GABRIEL SPITZER, HOST:

Hey, SHORT WAVErs. It's senior editor Gabriel Spitzer here in the host chair. And today, we're talking turtles, specifically box turtles, the kind of turtle that you may be familiar with if you live in the U.S., just about anywhere east of Colorado.

NELL GREENFIELDBOYCE, BYLINE: I like to think of the box turtle as just, like, the basic turtle that a lot of American kids run into when they're mucking around outside.

SPITZER: Science correspondent Nell Greenfieldboyce joining us today for turtle talk. Hey, Nell.

GREENFIELDBOYCE: Hey. I mean, these are the critters that have got the domed shell, you know, the pattern of yellow blotches. They can have a bright-red eye. And, you know, box turtles roam around forests and gardens and meadows and wetlands.
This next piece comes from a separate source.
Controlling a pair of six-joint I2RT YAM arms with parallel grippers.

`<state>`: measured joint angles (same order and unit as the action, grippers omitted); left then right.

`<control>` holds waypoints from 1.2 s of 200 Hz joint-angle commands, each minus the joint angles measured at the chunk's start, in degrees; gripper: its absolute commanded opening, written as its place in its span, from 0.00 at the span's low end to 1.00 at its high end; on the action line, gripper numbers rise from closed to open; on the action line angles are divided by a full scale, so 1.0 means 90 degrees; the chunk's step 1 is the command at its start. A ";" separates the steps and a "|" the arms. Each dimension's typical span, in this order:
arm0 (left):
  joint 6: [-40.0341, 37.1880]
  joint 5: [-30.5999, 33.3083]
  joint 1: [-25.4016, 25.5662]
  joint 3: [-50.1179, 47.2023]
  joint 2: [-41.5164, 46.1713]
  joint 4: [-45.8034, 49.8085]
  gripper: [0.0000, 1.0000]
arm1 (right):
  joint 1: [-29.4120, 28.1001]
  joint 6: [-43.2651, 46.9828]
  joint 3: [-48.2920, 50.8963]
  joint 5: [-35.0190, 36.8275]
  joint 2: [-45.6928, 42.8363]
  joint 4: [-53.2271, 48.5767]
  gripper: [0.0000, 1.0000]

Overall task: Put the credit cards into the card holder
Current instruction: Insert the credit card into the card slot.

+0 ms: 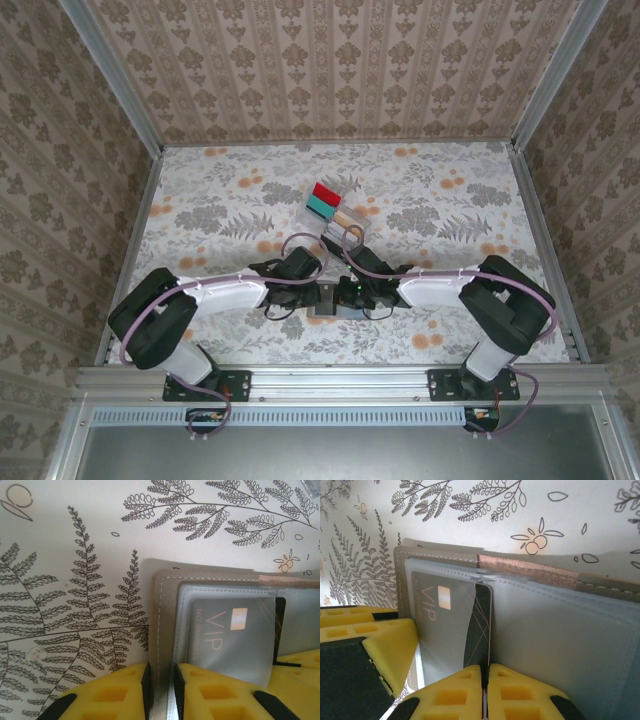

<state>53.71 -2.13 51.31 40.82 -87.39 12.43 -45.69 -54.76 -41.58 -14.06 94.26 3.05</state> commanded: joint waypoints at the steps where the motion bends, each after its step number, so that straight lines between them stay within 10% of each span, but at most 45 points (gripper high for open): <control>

Like, where did you grow up?

SPITZER: I grew up in Ohio, so east of Colorado.

GREENFIELDBOYCE: So did you ever see a box turtle?

SPITZER: Well, yeah, actually. I mean, we had, like, a little strip of trees behind our house that we referred to as the woods. It was really just a pathetic little remnant of a forest. But there were definitely some turtles in there. What about you, Nell?

GREENFIELDBOYCE: Basically the same thing. I mean, I grew up in New Jersey. And, you know, we had the woods just like you. And, you know, seeing a box turtle was always special because, you know, they're not as common as crows or robins or something like that. When you do see them, you can go up to them. I mean, they're not like squirrels. They don't just, like, run away from you. They don't try to attack you. And, you know, you can touch them. It's like this magical experience. It's like you're meeting a little wrinkled E.T. And so, you know, this is a common experience, I think. And it's one that Ann Berry Somers remembers really fondly. She is someone who encountered a box turtle when she was 7 years old, and she had this moment of, like, eye contact with it. Like, she feels like they made this connection.

ANN BERRY SOMERS: I was just mesmerized by the fact that there was this beautiful creature that allowed me to touch them and to pick them up. And I was so full of amazement and gratitude for that experience. And it stuck with me.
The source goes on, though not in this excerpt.